## [YOUR GOAL]
This exercise calls for an exact copy of the data below.

━━ THE DATA

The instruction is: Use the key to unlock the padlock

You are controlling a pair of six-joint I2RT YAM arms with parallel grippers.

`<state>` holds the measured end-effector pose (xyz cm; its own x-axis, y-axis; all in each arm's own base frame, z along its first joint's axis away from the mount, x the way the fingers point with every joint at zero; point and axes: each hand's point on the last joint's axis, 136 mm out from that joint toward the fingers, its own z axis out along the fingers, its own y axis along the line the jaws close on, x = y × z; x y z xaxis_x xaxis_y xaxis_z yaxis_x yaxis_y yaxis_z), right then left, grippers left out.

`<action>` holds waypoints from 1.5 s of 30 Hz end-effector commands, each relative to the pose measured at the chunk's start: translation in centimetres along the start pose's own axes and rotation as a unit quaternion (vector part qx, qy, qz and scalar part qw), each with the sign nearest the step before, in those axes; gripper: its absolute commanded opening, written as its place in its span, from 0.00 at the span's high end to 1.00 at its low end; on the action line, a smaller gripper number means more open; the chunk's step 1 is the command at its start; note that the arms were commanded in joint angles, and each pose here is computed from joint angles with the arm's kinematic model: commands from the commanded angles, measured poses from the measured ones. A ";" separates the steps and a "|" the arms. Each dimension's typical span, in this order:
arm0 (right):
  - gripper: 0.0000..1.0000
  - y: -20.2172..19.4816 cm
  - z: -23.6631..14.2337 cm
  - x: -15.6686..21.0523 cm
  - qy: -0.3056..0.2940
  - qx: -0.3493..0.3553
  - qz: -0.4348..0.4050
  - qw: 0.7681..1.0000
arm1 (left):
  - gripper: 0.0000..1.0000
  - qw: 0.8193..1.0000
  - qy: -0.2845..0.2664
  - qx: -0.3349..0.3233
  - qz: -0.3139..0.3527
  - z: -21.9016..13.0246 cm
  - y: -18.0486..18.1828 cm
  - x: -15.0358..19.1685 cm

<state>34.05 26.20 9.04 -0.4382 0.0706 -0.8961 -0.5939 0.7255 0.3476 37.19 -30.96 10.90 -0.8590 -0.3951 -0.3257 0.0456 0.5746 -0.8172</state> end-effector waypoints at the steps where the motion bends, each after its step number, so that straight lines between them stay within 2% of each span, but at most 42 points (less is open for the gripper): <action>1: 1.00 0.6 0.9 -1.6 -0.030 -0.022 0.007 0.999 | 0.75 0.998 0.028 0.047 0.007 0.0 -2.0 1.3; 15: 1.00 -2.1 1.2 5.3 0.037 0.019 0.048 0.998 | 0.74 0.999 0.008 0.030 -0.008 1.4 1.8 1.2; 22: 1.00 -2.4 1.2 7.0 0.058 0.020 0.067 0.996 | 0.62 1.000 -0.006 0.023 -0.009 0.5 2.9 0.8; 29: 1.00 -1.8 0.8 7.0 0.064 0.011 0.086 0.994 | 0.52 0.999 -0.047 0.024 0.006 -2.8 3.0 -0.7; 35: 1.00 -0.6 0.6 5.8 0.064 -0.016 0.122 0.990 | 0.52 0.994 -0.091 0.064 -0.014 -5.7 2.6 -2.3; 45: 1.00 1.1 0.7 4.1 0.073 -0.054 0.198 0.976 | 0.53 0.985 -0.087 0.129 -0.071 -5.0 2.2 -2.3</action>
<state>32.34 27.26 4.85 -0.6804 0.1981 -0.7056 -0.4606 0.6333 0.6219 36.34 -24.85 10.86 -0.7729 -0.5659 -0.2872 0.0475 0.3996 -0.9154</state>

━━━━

## [SOLUTION TO THIS TASK]
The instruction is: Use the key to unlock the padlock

You are controlling a pair of six-joint I2RT YAM arms with parallel grippers.

`<state>` holds the measured end-effector pose (xyz cm; its own x-axis, y-axis; all in each arm's own base frame, z along its first joint's axis away from the mount, x the way the fingers point with every joint at zero; point and axes: each hand's point on the last joint's axis, 136 mm out from that joint toward the fingers, its own z axis out along the fingers, its own y axis along the line the jaws close on, x = y × z; x y z xaxis_x xaxis_y xaxis_z yaxis_x yaxis_y yaxis_z), right then left, grippers left out.

`<action>` holds waypoints from 1.5 s of 30 Hz end-effector commands, each relative to the pose measured at the chunk's start: translation in centimetres along the start pose's own axes and rotation as a unit quaternion (vector part qx, qy, qz and scalar part qw), each with the sign nearest the step before, in those axes; gripper: its absolute commanded opening, written as its place in its span, from 0.00 at the span's high end to 1.00 at its low end; on the action line, a smaller gripper number means more open; the chunk's step 1 is the command at its start; note that the arms were commanded in joint angles, and each pose here is computed from joint angles with the arm's kinematic model: commands from the commanded angles, measured poses from the measured ones. A ";" separates the steps and a "|" the arms. Each dimension's typical span, in this order:
arm0 (right):
  - gripper: 0.0000..1.0000
  - y: -20.2172..19.4816 cm
  - z: -23.6631..14.2337 cm
  - x: -15.6686..21.0523 cm
  - qy: -0.3056..0.2940
  - qx: -0.3493..0.3553
  - qz: -0.4348..0.4050
  - qw: 0.7681..1.0000
arm1 (left):
  - gripper: 0.0000..1.0000
  - qw: 0.8193..1.0000
  - qy: -0.2845..0.2664
  - qx: -0.3349..0.3233
  - qz: -0.3139..0.3527
  - z: -21.9016..13.0246 cm
  - y: -18.0486..18.1828 cm
  - x: -15.0358..19.1685 cm

<state>34.05 26.20 9.04 -0.4382 0.0706 -0.8961 -0.5939 0.7255 0.3476 37.19 -30.96 10.90 -0.8590 -0.3951 -0.3257 0.0456 0.5746 -0.8172</state> end-effector waypoints at the steps where the motion bends, each after its step number, so that straight lines between them stay within 2% of each span, but at most 42 points (less is open for the gripper): <action>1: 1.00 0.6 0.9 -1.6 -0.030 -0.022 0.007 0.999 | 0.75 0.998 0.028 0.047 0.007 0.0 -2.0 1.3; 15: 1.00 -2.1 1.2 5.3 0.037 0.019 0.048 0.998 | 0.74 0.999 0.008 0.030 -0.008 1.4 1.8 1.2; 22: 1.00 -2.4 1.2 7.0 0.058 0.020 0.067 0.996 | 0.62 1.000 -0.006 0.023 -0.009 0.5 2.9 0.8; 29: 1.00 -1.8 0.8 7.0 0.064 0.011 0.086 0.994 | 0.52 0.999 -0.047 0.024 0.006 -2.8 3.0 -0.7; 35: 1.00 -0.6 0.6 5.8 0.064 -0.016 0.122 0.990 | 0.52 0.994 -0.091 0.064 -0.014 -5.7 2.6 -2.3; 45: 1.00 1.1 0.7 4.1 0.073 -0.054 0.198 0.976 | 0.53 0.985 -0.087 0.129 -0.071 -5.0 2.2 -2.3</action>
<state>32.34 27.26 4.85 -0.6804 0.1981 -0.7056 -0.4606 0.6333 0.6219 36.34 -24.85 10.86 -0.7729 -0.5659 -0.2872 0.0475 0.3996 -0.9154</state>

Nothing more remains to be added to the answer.